§ **Problem to work on**
If a line in the data holds "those", copy that line out in full.

[[ Record excerpts open ]]

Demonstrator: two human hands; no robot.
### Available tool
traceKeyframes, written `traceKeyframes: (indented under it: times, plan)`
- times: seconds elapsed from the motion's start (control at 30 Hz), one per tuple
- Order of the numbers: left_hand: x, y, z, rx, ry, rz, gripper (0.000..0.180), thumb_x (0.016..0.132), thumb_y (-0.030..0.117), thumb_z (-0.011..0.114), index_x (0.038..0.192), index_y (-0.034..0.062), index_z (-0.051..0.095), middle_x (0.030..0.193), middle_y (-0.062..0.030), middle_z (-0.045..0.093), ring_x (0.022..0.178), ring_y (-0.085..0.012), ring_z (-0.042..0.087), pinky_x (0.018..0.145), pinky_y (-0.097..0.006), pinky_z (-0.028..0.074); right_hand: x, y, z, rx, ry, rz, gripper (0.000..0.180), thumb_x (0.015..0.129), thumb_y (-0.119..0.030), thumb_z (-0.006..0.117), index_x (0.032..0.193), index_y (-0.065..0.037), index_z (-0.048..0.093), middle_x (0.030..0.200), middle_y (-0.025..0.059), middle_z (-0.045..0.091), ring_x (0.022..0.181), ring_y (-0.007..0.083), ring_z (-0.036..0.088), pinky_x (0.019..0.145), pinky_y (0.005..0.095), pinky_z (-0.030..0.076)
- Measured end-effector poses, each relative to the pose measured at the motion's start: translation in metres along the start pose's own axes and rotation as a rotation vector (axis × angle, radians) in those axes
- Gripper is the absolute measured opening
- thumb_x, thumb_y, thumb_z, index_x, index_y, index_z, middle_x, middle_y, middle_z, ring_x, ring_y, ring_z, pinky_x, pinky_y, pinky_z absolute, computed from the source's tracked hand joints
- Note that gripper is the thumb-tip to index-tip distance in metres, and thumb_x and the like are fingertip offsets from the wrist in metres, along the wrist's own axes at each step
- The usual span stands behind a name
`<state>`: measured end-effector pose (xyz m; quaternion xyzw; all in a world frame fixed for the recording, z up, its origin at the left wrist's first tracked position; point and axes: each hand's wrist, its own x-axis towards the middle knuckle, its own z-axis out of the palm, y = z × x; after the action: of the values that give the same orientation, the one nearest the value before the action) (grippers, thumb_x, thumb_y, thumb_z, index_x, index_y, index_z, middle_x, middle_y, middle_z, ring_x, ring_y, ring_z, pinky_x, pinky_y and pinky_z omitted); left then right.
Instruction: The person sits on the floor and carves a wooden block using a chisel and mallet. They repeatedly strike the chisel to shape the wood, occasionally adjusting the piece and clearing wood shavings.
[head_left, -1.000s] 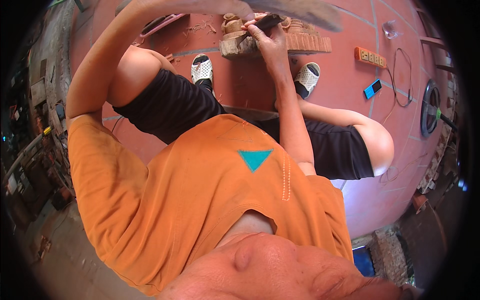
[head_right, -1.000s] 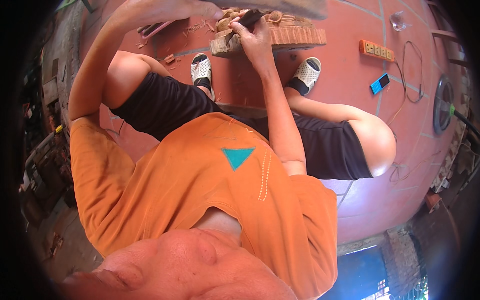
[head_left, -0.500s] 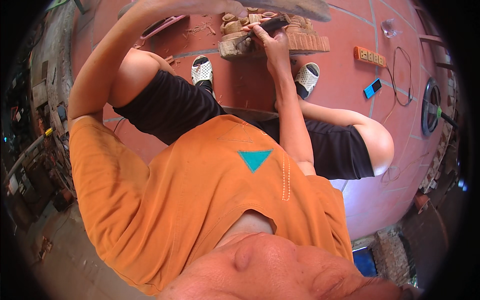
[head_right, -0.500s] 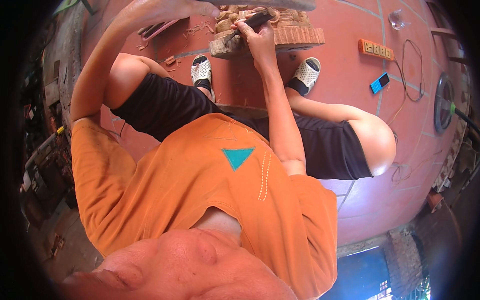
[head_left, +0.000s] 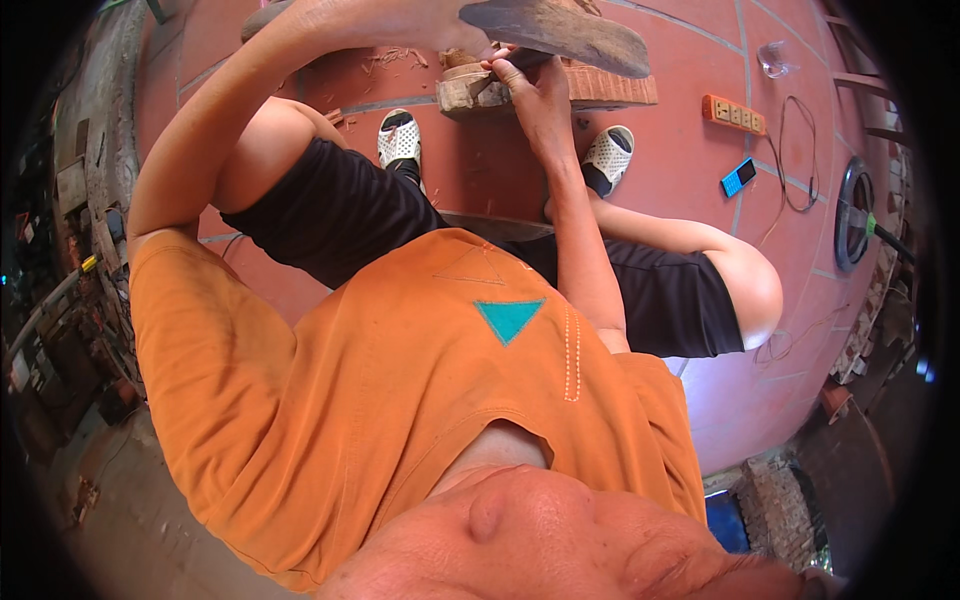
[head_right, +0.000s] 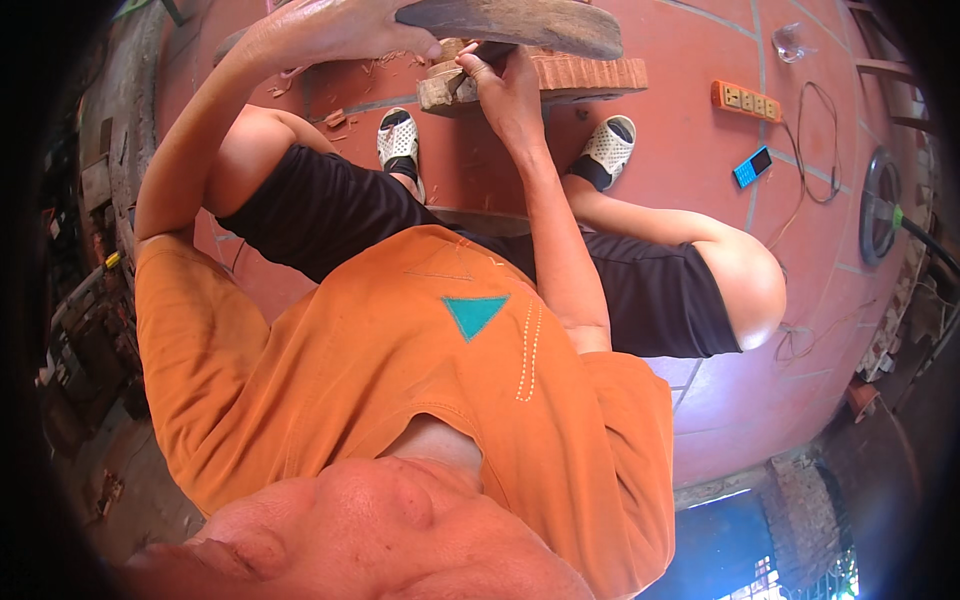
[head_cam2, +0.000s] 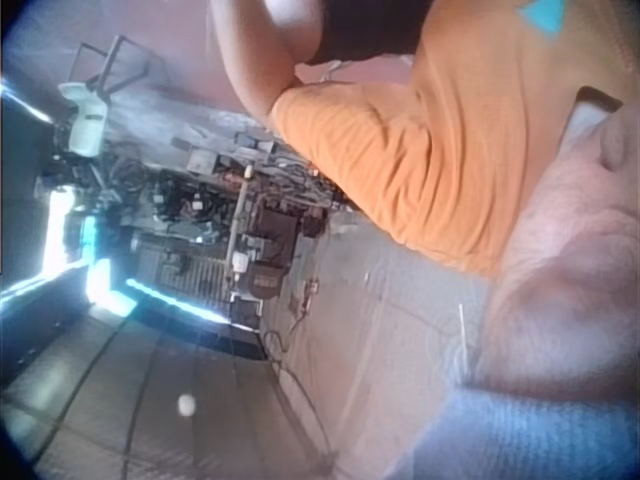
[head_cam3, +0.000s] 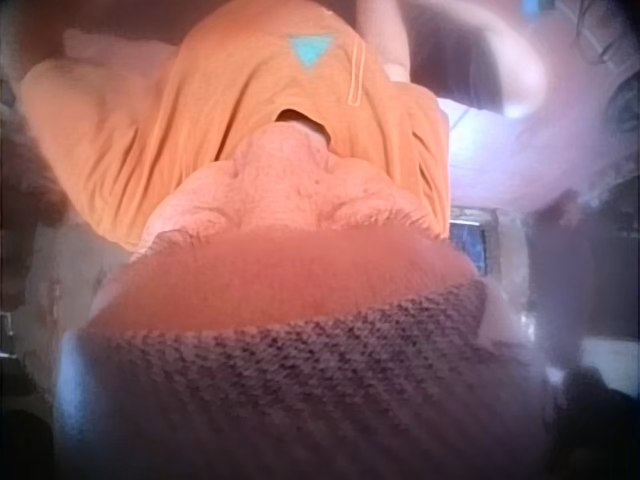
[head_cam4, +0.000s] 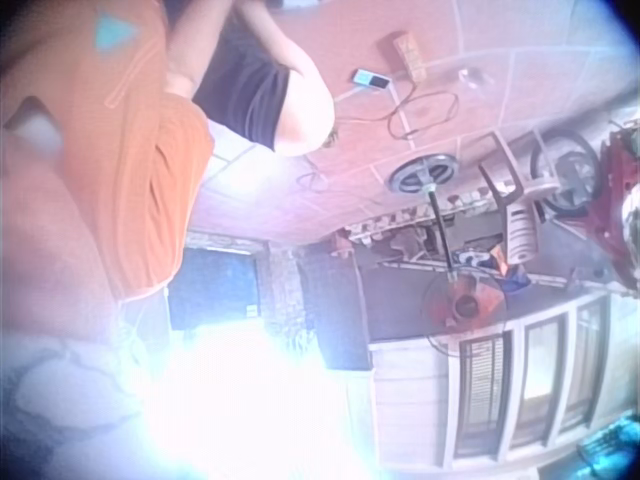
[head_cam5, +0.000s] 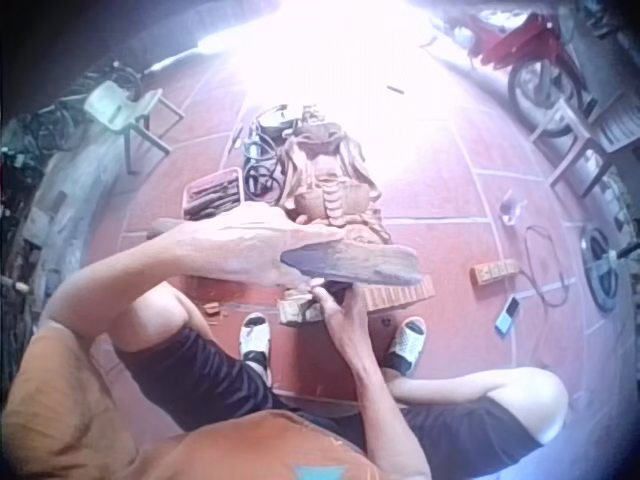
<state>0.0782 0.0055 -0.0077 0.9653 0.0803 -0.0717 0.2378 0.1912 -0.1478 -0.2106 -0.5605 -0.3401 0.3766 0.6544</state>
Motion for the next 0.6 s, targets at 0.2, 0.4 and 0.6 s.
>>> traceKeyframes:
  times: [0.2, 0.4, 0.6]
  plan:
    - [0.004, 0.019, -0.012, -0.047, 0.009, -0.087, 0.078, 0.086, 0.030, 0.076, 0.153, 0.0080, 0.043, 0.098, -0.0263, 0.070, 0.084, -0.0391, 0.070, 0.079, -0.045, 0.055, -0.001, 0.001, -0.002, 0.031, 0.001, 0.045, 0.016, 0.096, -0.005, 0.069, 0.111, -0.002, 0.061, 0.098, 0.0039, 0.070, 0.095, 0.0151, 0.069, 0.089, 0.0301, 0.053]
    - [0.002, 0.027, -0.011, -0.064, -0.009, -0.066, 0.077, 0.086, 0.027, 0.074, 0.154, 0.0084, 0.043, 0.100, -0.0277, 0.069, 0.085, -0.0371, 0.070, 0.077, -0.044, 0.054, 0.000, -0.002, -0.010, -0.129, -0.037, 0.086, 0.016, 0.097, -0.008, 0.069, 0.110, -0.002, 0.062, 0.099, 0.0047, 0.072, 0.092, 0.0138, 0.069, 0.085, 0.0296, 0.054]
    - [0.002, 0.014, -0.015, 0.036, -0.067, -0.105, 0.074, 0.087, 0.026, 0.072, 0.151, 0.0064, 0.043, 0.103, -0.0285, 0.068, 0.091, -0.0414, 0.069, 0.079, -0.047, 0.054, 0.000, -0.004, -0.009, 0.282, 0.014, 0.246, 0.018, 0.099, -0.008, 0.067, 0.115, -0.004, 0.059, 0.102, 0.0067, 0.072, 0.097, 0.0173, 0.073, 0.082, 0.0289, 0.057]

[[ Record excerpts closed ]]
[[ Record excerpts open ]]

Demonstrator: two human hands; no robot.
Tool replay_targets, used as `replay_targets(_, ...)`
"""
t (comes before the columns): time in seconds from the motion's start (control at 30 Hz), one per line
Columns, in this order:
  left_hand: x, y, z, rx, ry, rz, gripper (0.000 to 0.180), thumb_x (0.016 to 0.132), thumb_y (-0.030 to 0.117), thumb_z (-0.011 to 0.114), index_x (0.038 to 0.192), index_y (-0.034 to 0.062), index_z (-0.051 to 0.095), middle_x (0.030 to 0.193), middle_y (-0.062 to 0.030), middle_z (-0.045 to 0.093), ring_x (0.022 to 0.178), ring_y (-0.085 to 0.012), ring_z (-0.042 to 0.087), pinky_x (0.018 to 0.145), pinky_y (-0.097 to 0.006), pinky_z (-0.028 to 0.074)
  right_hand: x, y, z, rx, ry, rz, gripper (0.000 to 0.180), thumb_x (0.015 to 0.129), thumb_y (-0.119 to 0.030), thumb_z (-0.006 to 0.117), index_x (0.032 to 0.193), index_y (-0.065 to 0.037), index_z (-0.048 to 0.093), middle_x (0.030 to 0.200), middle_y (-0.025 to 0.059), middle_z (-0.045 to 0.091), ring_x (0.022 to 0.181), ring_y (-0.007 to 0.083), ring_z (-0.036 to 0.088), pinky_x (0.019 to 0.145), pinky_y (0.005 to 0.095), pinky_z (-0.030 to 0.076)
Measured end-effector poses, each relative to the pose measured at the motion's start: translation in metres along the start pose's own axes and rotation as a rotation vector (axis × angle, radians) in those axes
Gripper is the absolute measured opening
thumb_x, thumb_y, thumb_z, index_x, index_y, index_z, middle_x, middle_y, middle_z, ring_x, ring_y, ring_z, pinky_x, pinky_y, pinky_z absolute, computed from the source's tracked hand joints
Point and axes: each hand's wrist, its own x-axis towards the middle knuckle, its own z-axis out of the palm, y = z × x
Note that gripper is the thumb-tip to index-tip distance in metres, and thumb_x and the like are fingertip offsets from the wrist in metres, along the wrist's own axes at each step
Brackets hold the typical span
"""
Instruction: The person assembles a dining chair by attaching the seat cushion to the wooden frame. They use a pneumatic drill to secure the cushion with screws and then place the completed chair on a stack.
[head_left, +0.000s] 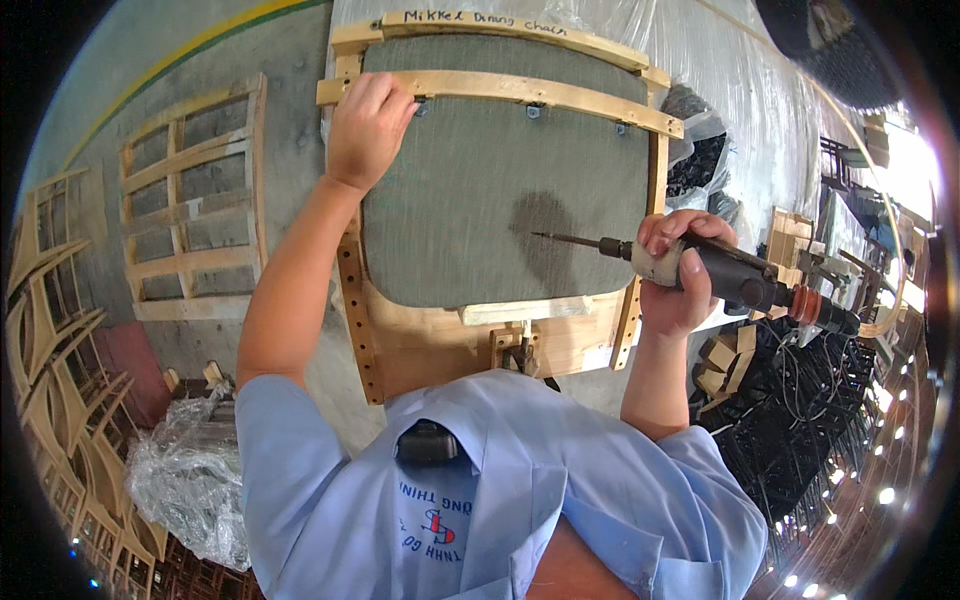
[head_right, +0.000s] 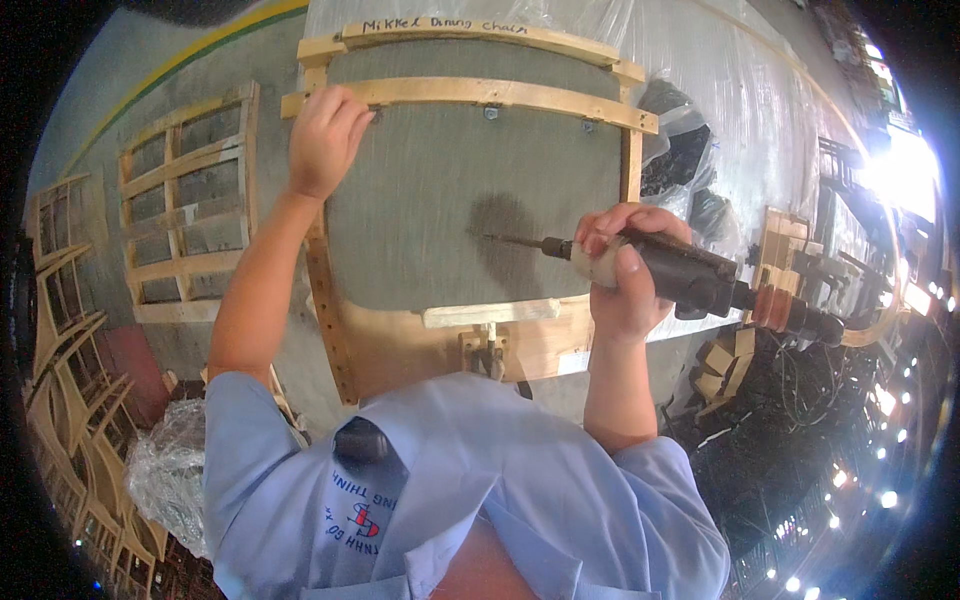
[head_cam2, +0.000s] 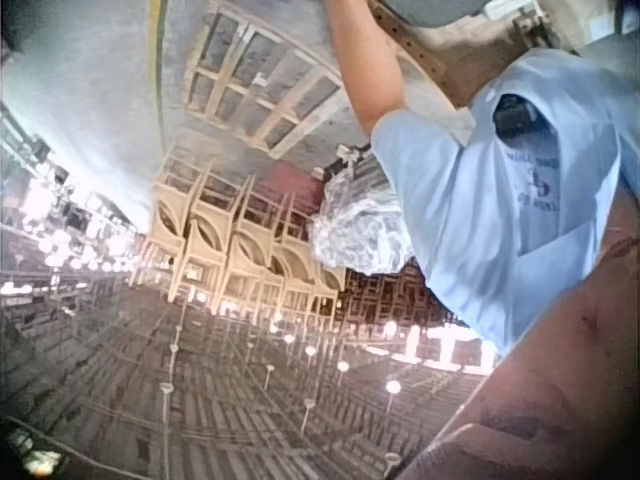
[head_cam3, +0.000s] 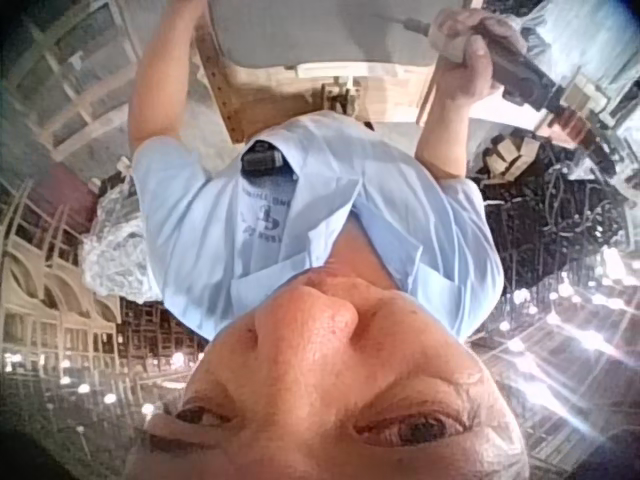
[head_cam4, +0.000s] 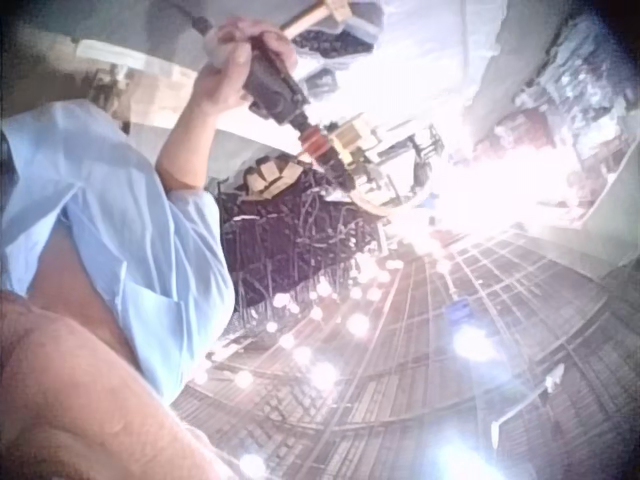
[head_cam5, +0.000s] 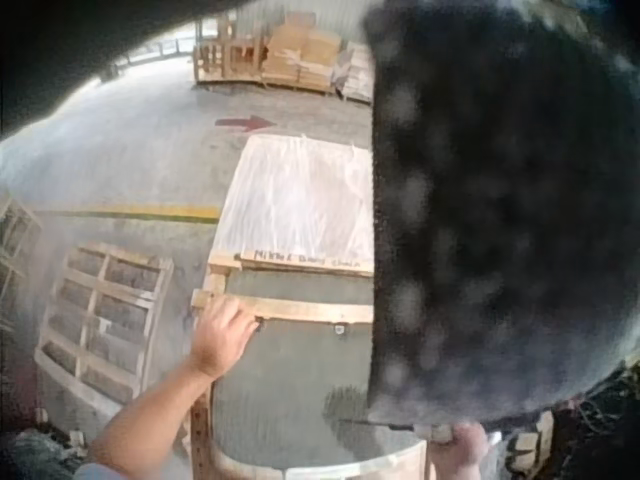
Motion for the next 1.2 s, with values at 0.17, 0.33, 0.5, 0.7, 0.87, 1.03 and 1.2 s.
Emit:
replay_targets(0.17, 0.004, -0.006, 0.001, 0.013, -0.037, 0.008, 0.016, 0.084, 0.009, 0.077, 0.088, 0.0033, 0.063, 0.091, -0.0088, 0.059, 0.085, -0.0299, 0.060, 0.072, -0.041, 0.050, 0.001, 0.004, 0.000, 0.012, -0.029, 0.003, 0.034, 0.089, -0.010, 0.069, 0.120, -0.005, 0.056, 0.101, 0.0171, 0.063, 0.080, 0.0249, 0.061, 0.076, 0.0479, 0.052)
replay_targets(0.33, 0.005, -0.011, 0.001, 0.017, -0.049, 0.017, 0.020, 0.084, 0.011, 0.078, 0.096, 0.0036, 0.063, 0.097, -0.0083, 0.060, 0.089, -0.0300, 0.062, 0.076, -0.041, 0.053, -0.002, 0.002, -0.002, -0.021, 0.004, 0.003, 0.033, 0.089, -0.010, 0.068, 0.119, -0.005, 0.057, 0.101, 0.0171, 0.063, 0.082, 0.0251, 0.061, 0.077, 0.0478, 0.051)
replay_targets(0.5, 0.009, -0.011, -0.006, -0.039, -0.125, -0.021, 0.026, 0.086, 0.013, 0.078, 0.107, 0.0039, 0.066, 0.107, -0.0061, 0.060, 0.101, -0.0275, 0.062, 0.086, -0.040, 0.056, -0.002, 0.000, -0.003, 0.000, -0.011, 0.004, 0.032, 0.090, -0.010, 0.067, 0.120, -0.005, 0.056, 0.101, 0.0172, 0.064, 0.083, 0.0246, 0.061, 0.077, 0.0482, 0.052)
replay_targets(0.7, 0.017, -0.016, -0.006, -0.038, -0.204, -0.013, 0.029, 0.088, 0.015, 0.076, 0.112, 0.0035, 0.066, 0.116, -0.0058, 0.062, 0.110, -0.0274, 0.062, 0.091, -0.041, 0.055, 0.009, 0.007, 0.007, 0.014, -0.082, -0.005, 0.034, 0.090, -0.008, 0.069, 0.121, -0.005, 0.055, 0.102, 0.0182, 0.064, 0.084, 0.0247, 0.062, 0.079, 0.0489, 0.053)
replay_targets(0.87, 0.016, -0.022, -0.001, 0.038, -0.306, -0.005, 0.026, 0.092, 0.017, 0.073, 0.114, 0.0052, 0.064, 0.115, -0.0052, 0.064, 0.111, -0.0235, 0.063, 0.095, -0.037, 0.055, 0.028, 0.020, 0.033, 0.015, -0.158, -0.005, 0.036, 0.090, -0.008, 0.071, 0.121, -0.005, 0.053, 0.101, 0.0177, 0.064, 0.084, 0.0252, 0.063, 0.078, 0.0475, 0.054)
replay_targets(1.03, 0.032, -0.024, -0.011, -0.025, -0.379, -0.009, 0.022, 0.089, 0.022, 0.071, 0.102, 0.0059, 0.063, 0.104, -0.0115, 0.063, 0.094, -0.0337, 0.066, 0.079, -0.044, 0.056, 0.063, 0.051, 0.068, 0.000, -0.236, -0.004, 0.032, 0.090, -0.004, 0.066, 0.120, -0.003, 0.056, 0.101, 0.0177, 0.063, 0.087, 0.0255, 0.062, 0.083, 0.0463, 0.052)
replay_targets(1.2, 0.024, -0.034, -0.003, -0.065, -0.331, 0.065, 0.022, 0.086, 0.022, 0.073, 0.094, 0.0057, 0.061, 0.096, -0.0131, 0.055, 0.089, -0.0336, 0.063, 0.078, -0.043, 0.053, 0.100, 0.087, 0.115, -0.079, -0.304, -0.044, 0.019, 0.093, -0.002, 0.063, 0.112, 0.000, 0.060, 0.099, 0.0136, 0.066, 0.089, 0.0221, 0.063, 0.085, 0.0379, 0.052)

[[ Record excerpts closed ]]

§ **Finished task**
- Measured end-effector poses, each relative to the pose measured at the motion's start: translation in metres along the start pose's own axes and rotation as a rotation vector (axis × angle, radians) in those axes
Measured end-effector poses, each relative to the pose measured at the motion's start: translation in metres along the start pose's own axes and rotation as a rotation vector (axis × angle, radians) in those axes

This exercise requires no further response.